Maybe there is some configuration option with which I could specify the amount of threads (maybe even nodes) used for processing messages received by the actor?
There are a few options for scaling message processing beyond a single actor.
Spreading the message processing in a single node
If the trace message processing is stateless, you can distribute the work between multiple instances of the trace message processing actors using routing. A router is an actor that establishes a pool of processing actors, and distributes every incoming message among the processing actors.
// create a round robin style router for actors
val router: ActorRef = context.actorOf(RoundRobinPool(5).props(Props[MessageTracerActor]), "tracer-router")

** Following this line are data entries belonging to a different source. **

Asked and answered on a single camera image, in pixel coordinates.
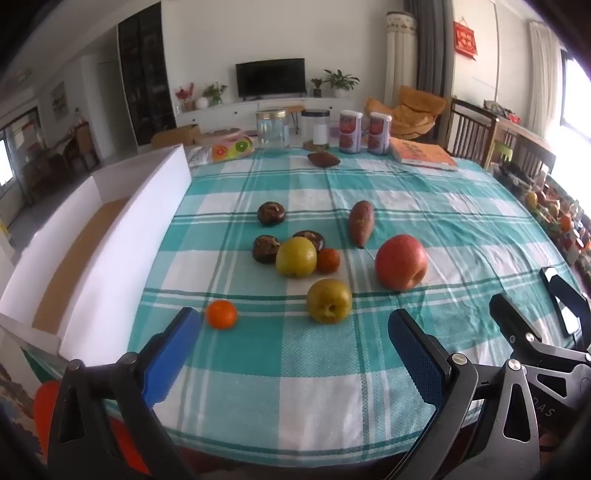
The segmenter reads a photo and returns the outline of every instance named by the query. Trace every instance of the glass jar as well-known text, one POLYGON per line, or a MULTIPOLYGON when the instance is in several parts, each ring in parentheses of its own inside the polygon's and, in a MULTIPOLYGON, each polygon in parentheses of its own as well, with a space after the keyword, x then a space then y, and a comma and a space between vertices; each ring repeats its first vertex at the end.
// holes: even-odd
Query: glass jar
POLYGON ((286 128, 287 111, 281 108, 259 110, 256 113, 256 130, 259 148, 264 150, 280 150, 287 145, 286 128))
POLYGON ((302 110, 302 146, 306 150, 318 152, 330 146, 330 111, 302 110))

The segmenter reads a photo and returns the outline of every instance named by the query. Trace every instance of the television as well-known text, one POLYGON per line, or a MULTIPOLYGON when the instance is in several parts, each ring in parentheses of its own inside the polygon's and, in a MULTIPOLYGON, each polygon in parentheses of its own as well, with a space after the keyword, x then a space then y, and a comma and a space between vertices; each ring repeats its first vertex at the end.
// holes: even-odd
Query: television
POLYGON ((280 93, 305 93, 304 59, 251 61, 236 64, 238 96, 258 97, 280 93))

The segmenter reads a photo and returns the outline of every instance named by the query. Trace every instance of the tablecloth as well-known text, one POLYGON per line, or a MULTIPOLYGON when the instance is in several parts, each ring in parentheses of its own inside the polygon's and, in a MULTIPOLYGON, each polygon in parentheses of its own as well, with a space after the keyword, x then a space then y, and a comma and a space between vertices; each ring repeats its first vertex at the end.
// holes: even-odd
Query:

In the above example, the round-robin style router is used for distributing the messages among tracer actors evenly. This means that you will lose ordering guarantees between the messages sent to the router: message enqueued later might be processed before a message that was enqueued before. Because each message processor sees only an arbitrary subset of incoming messages, stateful processing like aggregations can't be done consistently either.
In order to make the ordering consistent, you have to think about what messages need to be in order. If all of the tracable messages need to be processed exactly in the order they enter the router, the routers wont help you much. However, some of the tracable messages might need to be processed in order in relation to some messages but not the others. For example, your tracable messages might contain a source of the message and the ordering must be guaranteed only between messages from the same source.
Identifying the ordering between messages allows you to distribute the messages among message processors in a consistent manner. Akka provides functionality for this using consistent hashing pools. In the consistent hashing pool, the router distributes the incoming messages to message processors based on hash key mechanism. The messages with the same routing hash key will be routed to the same message processor, which means that you can consistently do aggregations on incoming messages for a subset of the tracable messages.
Spreading the message processing across multiple nodes
If one Akka node is not enough for processing the tracable messages, you can scale the message processing using Akka's clustering features. In the cluster, you have multiple Akka nodes connected to each other, working together by distributing work across the cluster rather than processing everything in a single node.
In the cluster, you have distributed version of the tools described earlier available. For both the stateless and stateful routing of messages, you can use a cluster aware router. The cluster aware router creates a pool of message processors across the cluster member nodes rather than creating them all in a single node.
Besides cluster aware router, you can also use cluster sharding. Like in the consistent hash pool, you need to specify a hashing key for the cluster shard in order to consistently route messages to the correct actor. The difference between a cluster aware router and a sharding is that the shard automatically creates an actor for each key, thus the message processor actor doesn't need to handle messages from different keys separately.
If all of the tracable messages need to be aggregated under the same state, your final option is to consider Akka's distributed data feature. In this feature, the aggregation work is distributed across multiple nodes and joined at a later stage. Note that distributed data API is still experimental in Akka 2.4.
Other areas to look into
Distributing the message processing across multiple nodes means that there is a higher risk of individual message processors dropping (e.g. network connection failure, node crashing). In order to keep the state persistent and transferrable between nodes, you may want to look into Akka's persistence feature.